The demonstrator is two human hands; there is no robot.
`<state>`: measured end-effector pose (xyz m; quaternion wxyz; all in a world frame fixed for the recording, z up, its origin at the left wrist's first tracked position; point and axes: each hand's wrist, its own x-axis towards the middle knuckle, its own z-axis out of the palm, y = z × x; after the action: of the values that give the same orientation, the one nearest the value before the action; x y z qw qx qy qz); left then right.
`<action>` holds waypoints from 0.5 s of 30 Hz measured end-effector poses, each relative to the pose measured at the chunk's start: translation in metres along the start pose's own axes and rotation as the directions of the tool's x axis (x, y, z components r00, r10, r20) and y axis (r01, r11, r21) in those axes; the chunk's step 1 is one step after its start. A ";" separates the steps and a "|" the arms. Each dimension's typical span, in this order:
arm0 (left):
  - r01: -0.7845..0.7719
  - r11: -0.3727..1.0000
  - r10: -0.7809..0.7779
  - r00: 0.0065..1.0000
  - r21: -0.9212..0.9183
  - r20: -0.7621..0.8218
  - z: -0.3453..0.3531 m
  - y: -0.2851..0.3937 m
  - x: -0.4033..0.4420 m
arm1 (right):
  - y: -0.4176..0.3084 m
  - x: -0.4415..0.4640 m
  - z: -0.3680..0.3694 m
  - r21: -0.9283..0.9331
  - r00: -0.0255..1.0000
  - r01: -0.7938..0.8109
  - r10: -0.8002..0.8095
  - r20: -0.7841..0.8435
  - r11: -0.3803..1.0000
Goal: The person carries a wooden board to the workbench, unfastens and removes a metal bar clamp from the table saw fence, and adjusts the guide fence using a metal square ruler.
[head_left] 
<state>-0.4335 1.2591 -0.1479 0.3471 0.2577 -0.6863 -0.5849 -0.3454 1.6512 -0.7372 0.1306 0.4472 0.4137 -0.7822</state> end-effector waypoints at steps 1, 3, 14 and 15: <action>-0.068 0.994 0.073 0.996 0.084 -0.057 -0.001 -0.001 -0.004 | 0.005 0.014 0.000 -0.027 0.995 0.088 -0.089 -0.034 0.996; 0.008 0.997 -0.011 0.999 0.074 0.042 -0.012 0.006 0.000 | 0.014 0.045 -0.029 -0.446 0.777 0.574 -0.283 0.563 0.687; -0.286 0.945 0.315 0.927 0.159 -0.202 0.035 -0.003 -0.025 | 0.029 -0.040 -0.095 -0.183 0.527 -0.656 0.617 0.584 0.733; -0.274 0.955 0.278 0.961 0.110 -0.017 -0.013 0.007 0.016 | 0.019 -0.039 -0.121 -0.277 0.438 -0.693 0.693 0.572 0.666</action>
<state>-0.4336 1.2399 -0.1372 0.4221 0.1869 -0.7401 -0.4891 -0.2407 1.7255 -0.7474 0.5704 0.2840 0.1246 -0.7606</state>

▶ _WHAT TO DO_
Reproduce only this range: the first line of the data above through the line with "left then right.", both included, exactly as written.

▶ _TASK SOLUTION_
The demonstrator is two human hands; there is no robot.
`<state>`: measured end-effector pose (xyz m; quaternion wxyz; all in a world frame fixed for the recording, z up, its origin at the left wrist's first tracked position; point and axes: each hand's wrist, its own x-axis towards the middle knuckle, its own z-axis out of the palm, y = z × x; after the action: of the values that give the same orientation, the one nearest the value before the action; x y z qw qx qy qz); left then right.

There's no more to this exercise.